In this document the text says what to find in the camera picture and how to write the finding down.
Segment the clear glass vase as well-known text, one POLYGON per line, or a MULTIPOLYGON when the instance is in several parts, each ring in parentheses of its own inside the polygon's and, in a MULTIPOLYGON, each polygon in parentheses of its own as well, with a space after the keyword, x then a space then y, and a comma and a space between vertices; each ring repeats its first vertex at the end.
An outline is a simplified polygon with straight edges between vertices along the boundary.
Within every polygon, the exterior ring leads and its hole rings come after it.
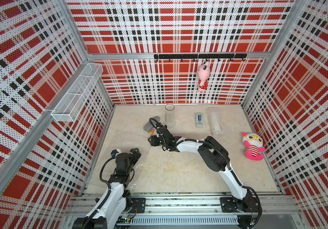
POLYGON ((176 125, 175 106, 173 104, 167 104, 165 106, 165 124, 168 128, 174 128, 176 125))

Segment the grey tape dispenser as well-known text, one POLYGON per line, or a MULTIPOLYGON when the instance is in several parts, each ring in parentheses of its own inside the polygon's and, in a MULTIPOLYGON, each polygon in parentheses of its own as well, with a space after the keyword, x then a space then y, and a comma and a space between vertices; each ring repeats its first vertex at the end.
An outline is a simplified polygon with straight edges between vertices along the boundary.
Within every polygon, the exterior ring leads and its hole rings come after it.
POLYGON ((195 115, 195 126, 196 128, 203 128, 204 118, 202 113, 196 113, 195 115))

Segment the bubble wrap sheet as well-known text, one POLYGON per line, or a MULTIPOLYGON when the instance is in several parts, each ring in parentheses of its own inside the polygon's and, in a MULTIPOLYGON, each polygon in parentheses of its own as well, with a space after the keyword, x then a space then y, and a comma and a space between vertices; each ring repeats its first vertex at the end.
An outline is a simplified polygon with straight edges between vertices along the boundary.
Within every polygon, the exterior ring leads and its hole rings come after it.
POLYGON ((208 108, 207 116, 212 135, 223 135, 225 128, 221 122, 219 108, 208 108))
POLYGON ((108 138, 108 142, 104 143, 84 193, 91 195, 103 194, 106 191, 107 185, 101 182, 99 178, 102 166, 111 158, 113 150, 119 149, 123 153, 129 153, 132 148, 138 148, 142 156, 134 166, 135 175, 128 189, 133 193, 157 191, 157 182, 154 175, 152 175, 152 172, 155 171, 154 151, 147 138, 147 135, 116 130, 113 136, 108 138))

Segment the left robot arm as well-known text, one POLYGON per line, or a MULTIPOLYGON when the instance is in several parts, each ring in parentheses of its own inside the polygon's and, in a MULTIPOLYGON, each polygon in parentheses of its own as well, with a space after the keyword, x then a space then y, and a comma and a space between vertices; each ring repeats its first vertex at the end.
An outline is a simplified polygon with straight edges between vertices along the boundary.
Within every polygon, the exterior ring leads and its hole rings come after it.
POLYGON ((118 149, 111 152, 111 157, 104 163, 100 171, 100 181, 107 189, 94 208, 82 218, 77 218, 73 229, 114 229, 123 212, 128 212, 132 206, 132 196, 127 189, 131 182, 134 166, 141 157, 138 148, 132 148, 129 153, 118 149), (116 168, 109 180, 103 179, 106 165, 114 161, 116 168))

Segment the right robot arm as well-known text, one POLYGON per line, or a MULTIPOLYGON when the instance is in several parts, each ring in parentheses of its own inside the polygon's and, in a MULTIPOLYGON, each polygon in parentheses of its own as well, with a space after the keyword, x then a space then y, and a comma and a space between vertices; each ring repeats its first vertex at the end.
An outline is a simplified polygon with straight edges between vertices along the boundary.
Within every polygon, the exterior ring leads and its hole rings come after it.
POLYGON ((229 153, 212 136, 203 140, 173 136, 167 126, 156 119, 150 118, 149 124, 156 131, 156 135, 148 138, 151 146, 161 146, 164 151, 198 154, 210 170, 221 176, 232 195, 222 200, 223 212, 252 212, 258 213, 259 216, 262 214, 256 192, 240 181, 230 163, 229 153))

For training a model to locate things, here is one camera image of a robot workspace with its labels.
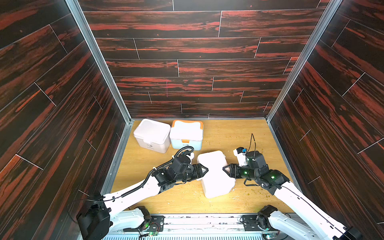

______________________________

— Aim of the exercise —
Please work out how many lines of the listing hold the word "camera" and reply with only that number.

— Reply to the task —
2